Presidential: the first round vote has started overseas

by time news


SSilence, let’s vote! The first voters began to go to the polls on Saturday, overseas and abroad for the first round of the presidential election, while the metropolis will have to wait until Sunday to decide between the 12 candidates of a poll which is announced. tight.

Huge unknown of this 11th presidential election by universal suffrage of the Fifth Republic: the abstention rate.

Many political scientists fear that the record of April 21, 2002 (28.4%), the highest level ever recorded for a first round of a presidential election, could be beaten, which is much more than in 2017 (22.2% ) which was already not a good vintage.

The new element is the high rate of undecided voters, which poses “significant” uncertainty on the ballot, according to political scientist Pascal Perrineau.

Pending the first results on Sunday at 8:00 p.m., public meetings, distribution of leaflets and digital propaganda are prohibited.

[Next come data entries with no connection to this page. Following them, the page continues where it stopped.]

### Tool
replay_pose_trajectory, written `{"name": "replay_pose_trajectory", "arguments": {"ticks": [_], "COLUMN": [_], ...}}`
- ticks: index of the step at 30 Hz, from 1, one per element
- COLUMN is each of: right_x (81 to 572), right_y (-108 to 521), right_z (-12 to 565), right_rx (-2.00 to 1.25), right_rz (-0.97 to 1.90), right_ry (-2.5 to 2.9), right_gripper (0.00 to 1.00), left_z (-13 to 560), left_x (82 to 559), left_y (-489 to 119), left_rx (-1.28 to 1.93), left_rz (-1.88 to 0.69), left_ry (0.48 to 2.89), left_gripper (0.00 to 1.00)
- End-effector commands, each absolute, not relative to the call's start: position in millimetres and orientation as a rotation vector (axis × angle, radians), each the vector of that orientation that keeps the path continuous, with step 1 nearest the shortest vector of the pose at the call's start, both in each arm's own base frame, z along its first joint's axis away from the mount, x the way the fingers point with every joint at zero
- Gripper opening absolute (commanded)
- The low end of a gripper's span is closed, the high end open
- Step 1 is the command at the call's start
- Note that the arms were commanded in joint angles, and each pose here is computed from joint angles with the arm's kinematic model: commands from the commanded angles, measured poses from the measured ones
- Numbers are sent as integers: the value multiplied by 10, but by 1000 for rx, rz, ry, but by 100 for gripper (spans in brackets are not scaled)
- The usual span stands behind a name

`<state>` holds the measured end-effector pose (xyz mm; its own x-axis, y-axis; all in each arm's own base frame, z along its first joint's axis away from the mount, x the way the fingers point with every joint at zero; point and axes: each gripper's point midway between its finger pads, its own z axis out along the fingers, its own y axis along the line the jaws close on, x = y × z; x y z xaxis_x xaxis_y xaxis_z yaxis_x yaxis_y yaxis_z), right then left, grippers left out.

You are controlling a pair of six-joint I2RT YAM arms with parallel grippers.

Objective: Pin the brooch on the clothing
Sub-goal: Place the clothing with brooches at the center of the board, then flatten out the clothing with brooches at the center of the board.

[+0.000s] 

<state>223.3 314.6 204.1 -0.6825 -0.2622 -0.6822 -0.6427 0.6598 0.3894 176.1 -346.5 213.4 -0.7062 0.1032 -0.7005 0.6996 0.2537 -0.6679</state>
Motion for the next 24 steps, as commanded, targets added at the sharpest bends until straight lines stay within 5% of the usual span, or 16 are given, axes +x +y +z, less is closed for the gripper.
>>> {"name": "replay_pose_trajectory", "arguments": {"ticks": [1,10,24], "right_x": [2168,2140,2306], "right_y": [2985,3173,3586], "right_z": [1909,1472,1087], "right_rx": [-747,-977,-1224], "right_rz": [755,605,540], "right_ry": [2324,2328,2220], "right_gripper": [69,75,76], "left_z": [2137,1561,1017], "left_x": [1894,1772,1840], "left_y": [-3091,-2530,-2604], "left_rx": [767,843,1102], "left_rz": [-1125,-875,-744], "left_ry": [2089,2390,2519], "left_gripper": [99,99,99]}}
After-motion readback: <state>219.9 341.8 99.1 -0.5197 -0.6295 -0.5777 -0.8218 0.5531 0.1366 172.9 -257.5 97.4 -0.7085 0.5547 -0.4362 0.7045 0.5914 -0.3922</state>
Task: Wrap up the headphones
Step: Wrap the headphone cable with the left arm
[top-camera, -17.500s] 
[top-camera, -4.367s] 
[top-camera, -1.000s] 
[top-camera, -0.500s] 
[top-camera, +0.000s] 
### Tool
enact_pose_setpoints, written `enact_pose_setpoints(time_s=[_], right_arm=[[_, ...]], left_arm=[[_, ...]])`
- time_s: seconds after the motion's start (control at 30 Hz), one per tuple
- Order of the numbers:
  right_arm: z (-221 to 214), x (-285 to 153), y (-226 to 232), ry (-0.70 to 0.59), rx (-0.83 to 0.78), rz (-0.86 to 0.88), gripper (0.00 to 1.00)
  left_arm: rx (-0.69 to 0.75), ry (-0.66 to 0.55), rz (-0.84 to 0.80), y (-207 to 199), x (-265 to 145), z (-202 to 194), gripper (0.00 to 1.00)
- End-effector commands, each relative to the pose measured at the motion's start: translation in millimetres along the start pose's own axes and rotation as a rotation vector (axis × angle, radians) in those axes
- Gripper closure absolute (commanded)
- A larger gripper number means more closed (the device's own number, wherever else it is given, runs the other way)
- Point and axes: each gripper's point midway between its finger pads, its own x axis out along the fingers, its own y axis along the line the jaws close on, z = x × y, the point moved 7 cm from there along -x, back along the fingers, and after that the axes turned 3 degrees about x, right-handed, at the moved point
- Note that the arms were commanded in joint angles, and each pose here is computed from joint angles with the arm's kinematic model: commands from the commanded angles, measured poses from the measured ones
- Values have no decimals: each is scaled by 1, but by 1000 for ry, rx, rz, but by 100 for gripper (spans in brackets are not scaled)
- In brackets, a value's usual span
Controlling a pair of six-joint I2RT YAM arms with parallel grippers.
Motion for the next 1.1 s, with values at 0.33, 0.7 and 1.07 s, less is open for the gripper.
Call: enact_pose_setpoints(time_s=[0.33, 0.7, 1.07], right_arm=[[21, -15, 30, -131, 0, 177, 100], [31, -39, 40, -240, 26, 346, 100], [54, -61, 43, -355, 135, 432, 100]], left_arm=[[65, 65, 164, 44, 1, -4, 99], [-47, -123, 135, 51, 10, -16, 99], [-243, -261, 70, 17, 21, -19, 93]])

The polling stations will open at 8 a.m. Sunday in mainland France and no interview, poll or estimate may be published before the results.

Two candidates, Yannick Jadot and Jean-Luc Mélenchon however went to the march organized on Saturday in Paris for the climate and social justice.

To take into account the time difference, some overseas voters vote on Saturday.

Disenfranchised in Shanghai

St-Pierre-et-Miquelon got the ball rolling at 8 a.m. (noon in Paris), followed by Guyana, Martinique, Guadeloupe, Saint-Martin and Saint-Barthélemy.

The Pacific then takes over, with Polynesia which started voting when it was 8:00 p.m. in Paris, Wallis and Futuna and New Caledonia.

In Polynesia, the turnout was 12.34% at noon compared to 22.24% at the same time in 2017, according to estimates by the High Commission.

“It’s important to vote, it’s the moment when you choose whether you want good or bad, it’s still the president who manages your life”, testified Annette Tehariki, a 57-year-old Polynesian who came to vote. in a wheelchair.

In the Indian Ocean, where the time difference is less, Reunion will vote on Sunday at 6 a.m. Paris time and Mayotte at 7 a.m.

Some French people living abroad are also ahead, but those residing in Shanghai will not be able to vote, the largest city in China being confined in the name of the Chinese zero Covid strategy.

“What struck me this morning was finally telling me that in the context of what is happening in Ukraine and Russia, the chance we have as French people to be able to vote in a democracy, to have a choice,” Antoine Jounet, a voter who has been living there for three years, told AFP in New York: “It reinforced me in the idea that it was an obligation to go and vote because it It’s a chance that we have and that others don’t have”.

In France, surgical masks will be available in all polling stations. Wearing them will not be compulsory, but “strongly recommended” for fragile people and those who have recently tested positive for Covid-19.

“Rupture”

“We experienced a strange campaign which took place in rupture with all the imagination of the presidential elections”, explains Frédéric Dabi, director of Ifop.

An “unprecedented” campaign for several reasons: the war in Ukraine which “anaesthetized” it, “low interest” which contrasts with the previous elections, and the absence of “the usual confrontation of projects” between the candidates in run.

“We have a sort of archipelization of the debates with small duels”, in particular between the far-right polemicist Eric Zemmour and the LR candidate Valérie Pécresse or between the Insoumis Jean-Luc Mélenchon and the other candidates from a fragmented left , the ecologist Yannick Jadot, the communist Fabien Roussel, the socialist Anne Hidalgo or the Trotskyists Philippe Poutou and Nathalie Arthaud.

The sovereignist Nicolas Dupont-Aignan and the Béarnais deputy Jean Lassalle regretted a campaign without debate.

– Republican Front “eroded” –

To ward off indecision and abstention, the candidates multiplied the last week of the campaign: last major meetings, media exposure, final field trips.

The outgoing president, who has always remained at the top of the polls, entered the campaign late, prevented first by the health crisis, then by the invasion of Ukraine by Russia.

He concentrated on a single major national meeting, Saturday April 2 at La Défense, but gave a boost at the end of the week, with several interviews, even making an impromptu visit to a market in Neuilly-sur- Seine.

Marine Le Pen, who made her last trip to Aude on Friday, started an upward momentum after being worried by her far-right rival Eric Zemmour, consolidating in second place and then gradually closing the gap with Emmanuel Macron .

Jean-Luc Mélenchon gradually rose to third place.

But political scientists do not exclude that a surprise could shake up this trifecta given by the polls.

Even before the end of the first round, several candidates projected themselves in the perspective of a Macron-Le Pen duel in the second round, revealing cracks in the “republican front” against the far right.

“The Republican front hasn’t been what it used to be for a while now. It has been eroded from above and below,” the director of the Jean-Jaurès Foundation, Gilles Finchelstein, told AFP. “It remains a spring”, but to think that this spring “will suffice is an illusion”.